The decline and fall of General Motors holds a certain grotesque fascination for onlookers. It posted $1.1 billion in first quarter losses and a credit rating downgrade to junk status looks inevitable. The decay of GM has two implications for Latin America.
The first is its impact on the high yield bond market. Most Latin American debt has a junk rating. Trouble in the high yield market will impact the market for Latin American bonds too. Investors will expect higher yields. The spread of Latin American bonds over US Treasuries has already risen above 400 basis points. A higher Fed Funds rate will keep the pressure on emerging market debt.
The second impact is the threat of what one New York investment banker calls the “disintermediation of Latin America.” GM can’t make cars profitably because it can’t compete with Asia. A decade ago, Latin America would be the principal beneficiary from the decline of American industry as rust belt factories moved south. But now, it is more likely that China will occupy the vacuum left by American industry. In the future, Latin America could be little more than a commodity exporter.

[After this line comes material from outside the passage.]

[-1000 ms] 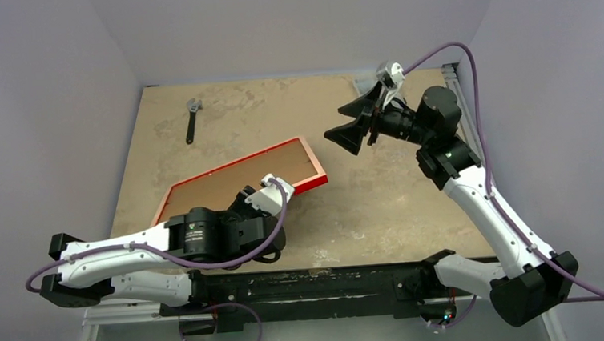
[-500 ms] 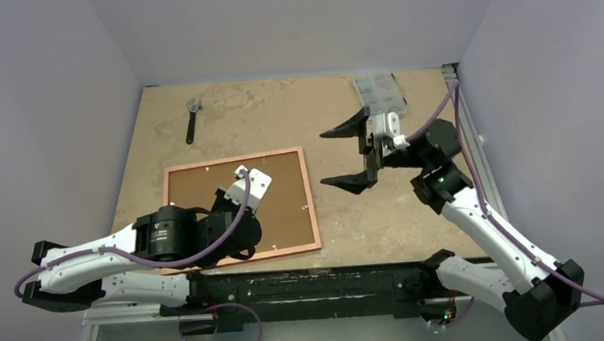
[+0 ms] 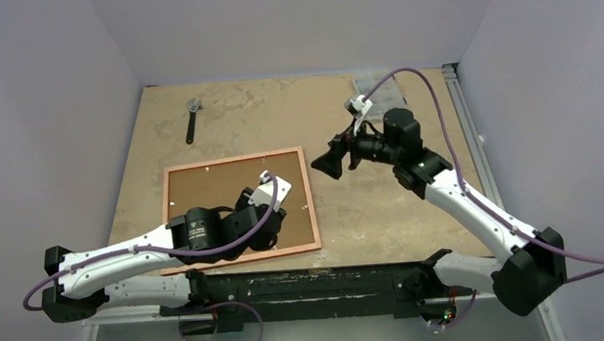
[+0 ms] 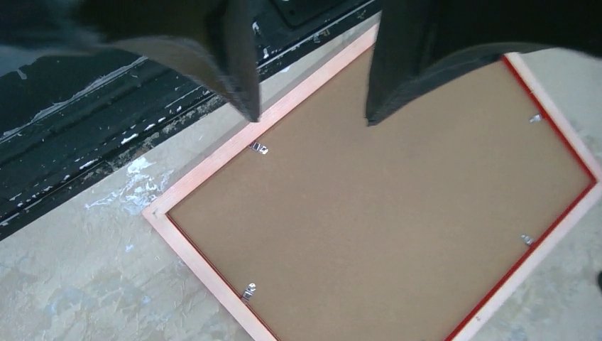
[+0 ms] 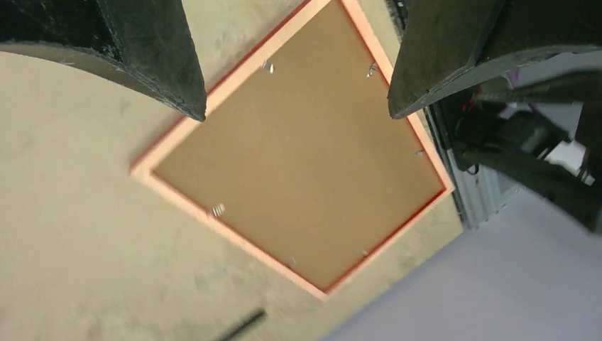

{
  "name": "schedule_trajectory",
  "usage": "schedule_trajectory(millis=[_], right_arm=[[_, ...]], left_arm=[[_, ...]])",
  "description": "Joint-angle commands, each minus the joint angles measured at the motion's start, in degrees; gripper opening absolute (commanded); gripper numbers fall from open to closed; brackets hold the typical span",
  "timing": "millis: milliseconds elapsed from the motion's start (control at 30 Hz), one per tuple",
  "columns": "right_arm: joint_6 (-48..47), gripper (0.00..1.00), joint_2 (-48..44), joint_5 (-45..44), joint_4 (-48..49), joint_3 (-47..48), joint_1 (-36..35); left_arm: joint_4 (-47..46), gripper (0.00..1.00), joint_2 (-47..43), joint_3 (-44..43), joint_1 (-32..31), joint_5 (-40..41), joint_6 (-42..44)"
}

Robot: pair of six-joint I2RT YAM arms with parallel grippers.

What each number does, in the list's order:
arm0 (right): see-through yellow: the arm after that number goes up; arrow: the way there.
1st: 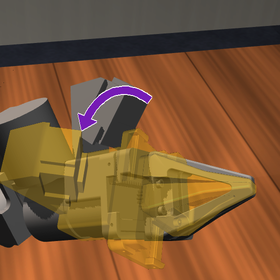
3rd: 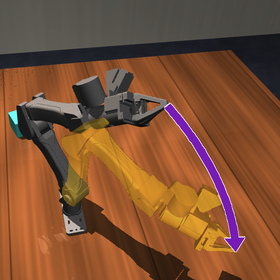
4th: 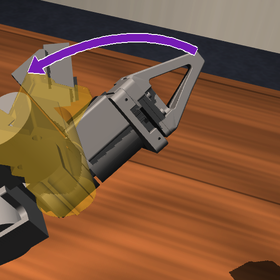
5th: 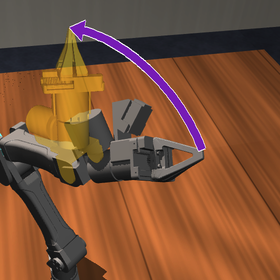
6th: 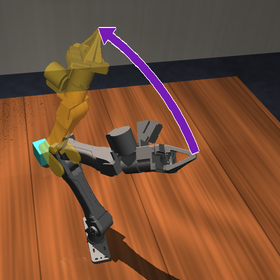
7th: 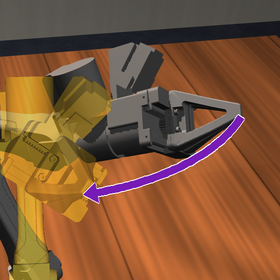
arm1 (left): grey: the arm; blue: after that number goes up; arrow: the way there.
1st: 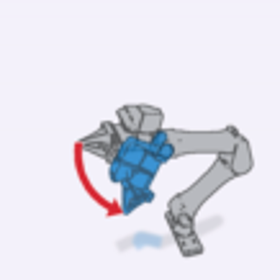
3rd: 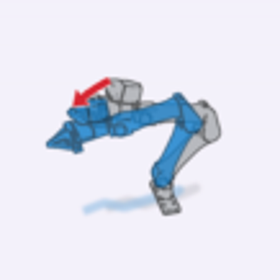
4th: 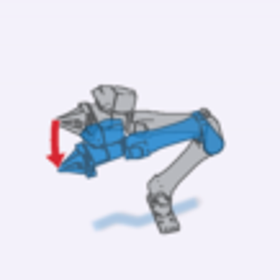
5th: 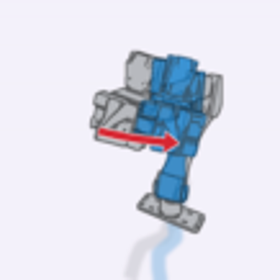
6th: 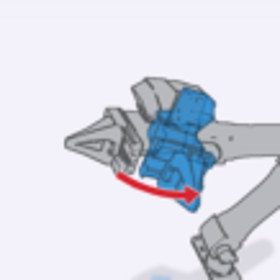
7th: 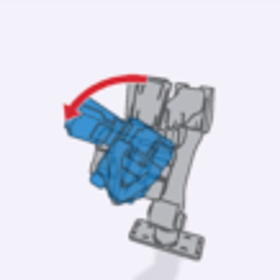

Both threats are manageable. Governments have strengthened their capital structures so the impact of a downturn in the bond market should be bearable. The demise of GM was largely expected and investors positioned themselves accordingly. The danger of industrial disintermediation is more serious. Governments need to spend more in education and infrastructure and throw open their economies to free trade. Companies need to invest more. Most Latin American countries have already set off down this path. But instead of walking they have to sprint.